NA: This was honestly pretty exhausting to make. During each of the 50 individual performances, I was focused on sitting to make the video and nothing else. I truly wanted to give my time away, as this was the ‘product’ I was selling. While creating “50 works in time,” I was interested in exploring what production can mean and how performance art produces something in a non-traditional sense. It does not necessarily create an object, but an experience for a period of time.
BJ: The High Wall aims to honor the history of the Inscape Arts building as an immigration processing and detention center by showing the work of artists who are immigrants or working with themes of immigration and diaspora. With transit in and out of the country halted and COVID-19 heavily impacting low-wage workers of color, especially immigrants, the labor themes in your video seem particularly resonant. Do you have any thoughts about whether the context of the building affects the way your piece is viewed?
NA: Definitely. I think the history and context of the space plays a big role in highlighting labor and pay inequalities and injustices immigrants face, both in the past and today.
This may even change how people view me. While it may have been easier for people to ignore my identity (a Pakistani-American and part of the first generation of my family born in the U.S.) if they were watching this elsewhere, the history of the building now specifically emphasizes this. Does this change how people would value my time, my labor, or my artwork? This also brings up the larger questions of how society places and shifts the value of a person’s labor and how this is internalized in institutional systems and structures.
RS: There is such a long history of durational performance, and of course Marina Abramovic’s ‘The Artist is Present’ comes to mind. If you were to place your work in the context/history of durational performance, are there any artists or performances that have influenced your approach to the medium?
NA: As an art history nerd I get so excited about researching performance art. Some artists that have influenced and inspired my performance work include Teching Hseih, Ana Mendieta, James Luna, Adrian Howells, Yoko Ono, Adrian Piper, and Ron Athey.
RS: You are also a sculptor, and many of your objects have a visceral or bodily quality to them. Your performances often take the shape of installations as well—with sculptural elements that coexist with your body, or materials and spaces that are activated by the presence of your body. For example, in ‘Self Preservation,’ the semi-opaque plastic material transforms the moment one sees your body through it. I’m curious if you ever think of your body as another material or tool in the creation of these objects and spaces, or if the body is always a completely independent entity that holds a different type of power?
NA: The body as a material is something that takes a big shape in my work. I explore the way the body interacts with materials and how they exist and change within a space and over a period of time. But with the body there is such a different interaction between the artwork and the audience. During a performance, I see the audience as part of the piece itself. The act of viewing becomes integral. The presence of an audience changes the comfort level of both myself and the viewer, and this may vary based on who the audience is made of.

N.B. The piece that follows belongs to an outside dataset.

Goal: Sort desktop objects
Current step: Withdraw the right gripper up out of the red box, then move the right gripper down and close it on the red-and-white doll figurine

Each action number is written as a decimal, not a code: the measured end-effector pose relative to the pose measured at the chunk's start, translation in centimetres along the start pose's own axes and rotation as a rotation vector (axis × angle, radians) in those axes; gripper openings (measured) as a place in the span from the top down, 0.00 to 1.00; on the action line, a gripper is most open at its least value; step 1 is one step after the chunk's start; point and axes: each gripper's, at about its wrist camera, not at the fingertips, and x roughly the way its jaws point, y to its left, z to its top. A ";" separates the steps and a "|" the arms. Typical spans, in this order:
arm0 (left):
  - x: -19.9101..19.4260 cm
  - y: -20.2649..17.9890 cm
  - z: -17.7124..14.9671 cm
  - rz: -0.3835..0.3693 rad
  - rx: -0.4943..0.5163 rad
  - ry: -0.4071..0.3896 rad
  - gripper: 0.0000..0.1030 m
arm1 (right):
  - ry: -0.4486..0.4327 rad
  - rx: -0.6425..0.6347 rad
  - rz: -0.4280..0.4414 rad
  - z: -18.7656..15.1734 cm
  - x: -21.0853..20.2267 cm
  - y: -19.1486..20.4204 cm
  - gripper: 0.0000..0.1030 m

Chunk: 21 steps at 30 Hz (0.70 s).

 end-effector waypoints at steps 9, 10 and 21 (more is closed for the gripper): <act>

My performance stems from sculpture, so I see my sculptural work as carrying performative elements as well. Sometimes the work is activated by the audience or changes over time on it’s own, and other times the process of making the piece involves performative actions, like collecting my tears. I see these two mediums as one within my work, coexisting at different levels within each piece.
BJ: Thank you, Nadia for bringing more context to this exciting work!